The Macbeth at Joel Coen is played by Denzel Washington, who becomes more and more entangled in the web of intrigue, betrayal and bloodshed after the witches foretold him the crown and he helped this prophecy with a dagger. The good-natured look and tone of Washington contrasts irritatingly with the warrior staggering close to the edge of madness and gives something strange to the violence and deceit.

The alien has crept into this man, who actually wins over his fellow men easily, like the thick fog or a slow-acting poison. The impetus for murder and violence is anyway Lady Macbeth, who seeks a kind of revenge on the world and challenges her new husband, referring to his potency, to take the lead in the state. If possible, also with force. Frances McDormand plays it with an obvious cruelty, as if she were taking inventory at Forres Castle and not starting one murder after another. A woman who has nothing to lose because she expects nothing more, a figure like a threat.

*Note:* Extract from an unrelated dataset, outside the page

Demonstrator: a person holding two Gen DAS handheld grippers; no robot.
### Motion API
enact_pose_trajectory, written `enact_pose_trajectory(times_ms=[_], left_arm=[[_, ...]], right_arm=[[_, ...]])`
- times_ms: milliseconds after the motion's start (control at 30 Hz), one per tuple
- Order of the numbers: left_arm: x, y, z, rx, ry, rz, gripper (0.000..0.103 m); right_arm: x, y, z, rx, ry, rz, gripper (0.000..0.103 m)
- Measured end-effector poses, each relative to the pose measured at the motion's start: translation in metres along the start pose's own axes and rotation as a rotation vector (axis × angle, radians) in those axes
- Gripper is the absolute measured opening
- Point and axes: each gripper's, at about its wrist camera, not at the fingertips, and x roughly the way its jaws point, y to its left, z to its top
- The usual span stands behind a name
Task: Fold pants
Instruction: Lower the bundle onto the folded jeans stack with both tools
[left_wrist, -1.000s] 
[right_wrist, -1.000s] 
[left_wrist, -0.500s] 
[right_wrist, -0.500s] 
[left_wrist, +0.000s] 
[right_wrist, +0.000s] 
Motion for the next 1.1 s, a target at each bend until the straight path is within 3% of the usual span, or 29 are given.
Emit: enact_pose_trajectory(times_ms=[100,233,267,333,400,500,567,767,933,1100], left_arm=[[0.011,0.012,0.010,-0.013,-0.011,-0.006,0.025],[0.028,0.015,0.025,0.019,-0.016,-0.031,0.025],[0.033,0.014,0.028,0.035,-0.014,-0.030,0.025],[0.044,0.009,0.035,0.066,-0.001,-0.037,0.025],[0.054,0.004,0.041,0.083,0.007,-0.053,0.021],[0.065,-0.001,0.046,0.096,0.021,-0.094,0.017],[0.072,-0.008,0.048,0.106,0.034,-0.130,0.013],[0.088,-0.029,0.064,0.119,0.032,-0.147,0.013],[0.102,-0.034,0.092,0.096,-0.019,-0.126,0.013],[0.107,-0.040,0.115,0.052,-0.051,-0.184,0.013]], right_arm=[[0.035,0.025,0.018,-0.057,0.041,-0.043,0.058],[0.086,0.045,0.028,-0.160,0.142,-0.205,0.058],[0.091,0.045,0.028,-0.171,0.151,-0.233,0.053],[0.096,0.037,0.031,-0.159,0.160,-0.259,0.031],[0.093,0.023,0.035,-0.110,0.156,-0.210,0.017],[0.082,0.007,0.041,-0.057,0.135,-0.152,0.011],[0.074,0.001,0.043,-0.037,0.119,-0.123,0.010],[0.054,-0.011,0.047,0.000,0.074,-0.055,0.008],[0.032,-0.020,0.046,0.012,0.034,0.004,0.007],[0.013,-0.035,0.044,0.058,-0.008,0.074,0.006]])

Both McDormand and Washington break their game again and again with recitative moments in which it becomes clear: Although two Hollywood stars act here, this is still Shakespeare and his text should have room for effect, even if it is performed by Oscar winners. This then undermines some viewing habit, because you have to listen more than see in order to keep up, empathize more than let yourself be sprinkled. In today’s cinema machinery, which doesn’t want to leave anything to chance or even to the viewer, that’s almost a provocation.

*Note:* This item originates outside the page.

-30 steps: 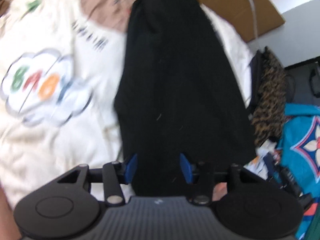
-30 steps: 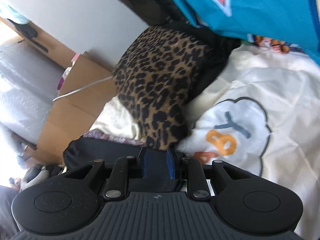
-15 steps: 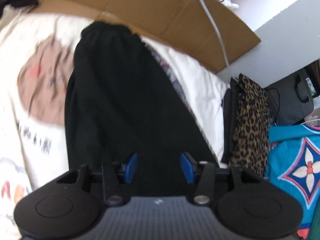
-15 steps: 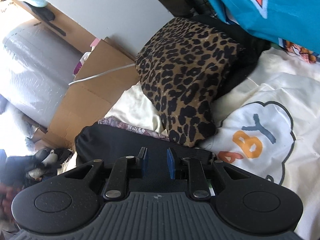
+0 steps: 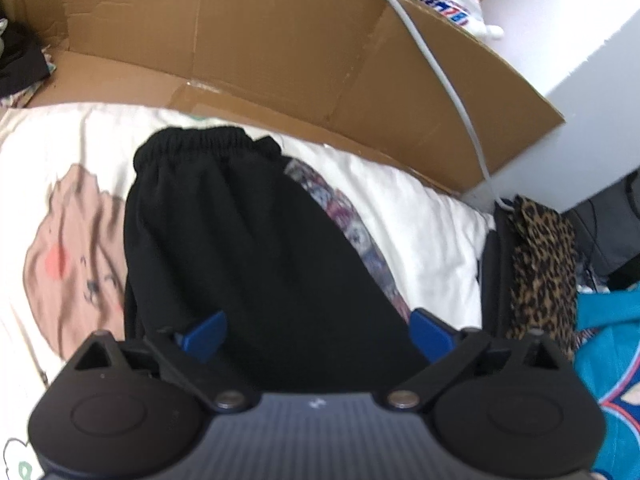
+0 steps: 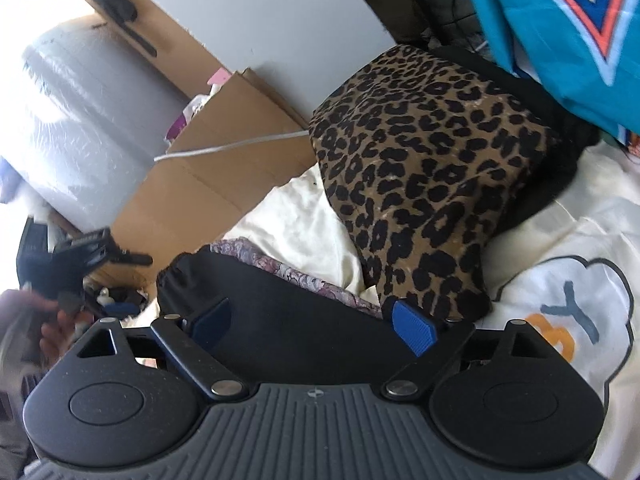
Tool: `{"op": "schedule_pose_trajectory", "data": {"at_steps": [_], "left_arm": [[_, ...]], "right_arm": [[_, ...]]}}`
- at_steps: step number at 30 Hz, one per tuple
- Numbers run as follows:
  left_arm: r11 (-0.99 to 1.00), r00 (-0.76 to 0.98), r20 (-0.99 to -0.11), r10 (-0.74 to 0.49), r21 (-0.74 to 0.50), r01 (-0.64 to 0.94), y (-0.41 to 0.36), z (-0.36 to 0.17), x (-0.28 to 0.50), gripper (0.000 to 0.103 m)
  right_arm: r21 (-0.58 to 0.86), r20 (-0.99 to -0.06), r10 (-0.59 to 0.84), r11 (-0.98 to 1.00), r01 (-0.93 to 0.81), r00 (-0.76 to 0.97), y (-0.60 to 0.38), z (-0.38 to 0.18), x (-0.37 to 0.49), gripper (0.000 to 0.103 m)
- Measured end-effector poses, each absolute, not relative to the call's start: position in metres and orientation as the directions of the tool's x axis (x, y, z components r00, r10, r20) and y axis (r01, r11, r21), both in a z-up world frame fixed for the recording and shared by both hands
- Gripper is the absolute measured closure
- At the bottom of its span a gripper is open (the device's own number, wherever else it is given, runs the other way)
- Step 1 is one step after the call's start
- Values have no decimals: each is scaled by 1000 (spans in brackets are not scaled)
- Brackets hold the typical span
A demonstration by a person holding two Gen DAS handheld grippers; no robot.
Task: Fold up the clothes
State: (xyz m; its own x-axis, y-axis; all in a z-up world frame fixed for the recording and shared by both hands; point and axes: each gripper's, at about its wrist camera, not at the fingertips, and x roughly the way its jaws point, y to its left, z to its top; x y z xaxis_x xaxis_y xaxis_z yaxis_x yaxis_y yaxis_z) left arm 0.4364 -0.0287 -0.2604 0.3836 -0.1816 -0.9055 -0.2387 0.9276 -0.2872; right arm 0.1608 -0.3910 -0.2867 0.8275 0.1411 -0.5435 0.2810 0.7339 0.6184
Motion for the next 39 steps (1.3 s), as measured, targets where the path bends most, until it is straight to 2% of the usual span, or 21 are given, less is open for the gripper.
{"op": "schedule_pose_trajectory", "data": {"at_steps": [8, 11, 18, 21, 26, 30, 39], "left_arm": [[935, 367, -918, -154, -256, -246, -20, -264, 479, 5], [928, 370, -916, -154, -262, -263, -17, -268, 494, 18], [912, 371, -911, -182, -297, -284, -17, -284, 530, 41], [898, 370, -907, -202, -322, -299, -21, -289, 542, 50], [885, 335, -921, -196, -314, -344, -32, -306, 558, 51], [857, 297, -935, -196, -311, -412, -31, -326, 560, 51], [812, 254, -949, -184, -293, -505, -17, -350, 556, 51]], "right_arm": [[538, -568, 136, 808, 240, 812, -378, -289, 179, 11], [534, -559, 169, 823, 196, 812, -372, -291, 187, 13], [468, -583, 224, 879, 97, 781, -356, -296, 212, 31], [436, -593, 228, 897, 70, 773, -353, -296, 220, 32], [396, -599, 213, 917, 55, 772, -356, -300, 236, 40], [357, -618, 206, 933, 38, 759, -356, -305, 249, 64], [326, -635, 227, 945, -11, 739, -352, -313, 276, 64]]}}
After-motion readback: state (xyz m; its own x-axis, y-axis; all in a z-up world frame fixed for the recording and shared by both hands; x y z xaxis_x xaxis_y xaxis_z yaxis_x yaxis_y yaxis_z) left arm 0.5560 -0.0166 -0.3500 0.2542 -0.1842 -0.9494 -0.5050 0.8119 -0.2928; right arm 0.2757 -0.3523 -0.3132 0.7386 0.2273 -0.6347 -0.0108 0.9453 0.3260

Like the deliberately old-fashioned and artificial staging that doesn’t do exactly what films usually try: to show a world that looks as real as possible. Everything seems made that way, so staged, because the characters perceive the world this way: a stale imitation of what once was and was good, but is no longer. “It is a tale / told by an idiot, full of sound and fury, / signifying nothing.” It is a story told by an idiot, full of madness and madness, which means nothing, says one of Macbeth’s famous monologues. Violence has made this world what it is. Joel Coens Macbeth and his lady take revenge on her because she has become hollow and empty, fleeting like ravens in the fog.

The Tragedy of Macbeth, USA 2021 – Director: Joel Coen. Book: Joel Coen based on William Shakespeare. Camera: Bruno Delbonnel. Starring: Denzel Washington, Frances McDormand, Bertie Carvel. 105 minutes. Theatrical release: December 26th, 2021. From January 14th, 2021 on Apple TV +.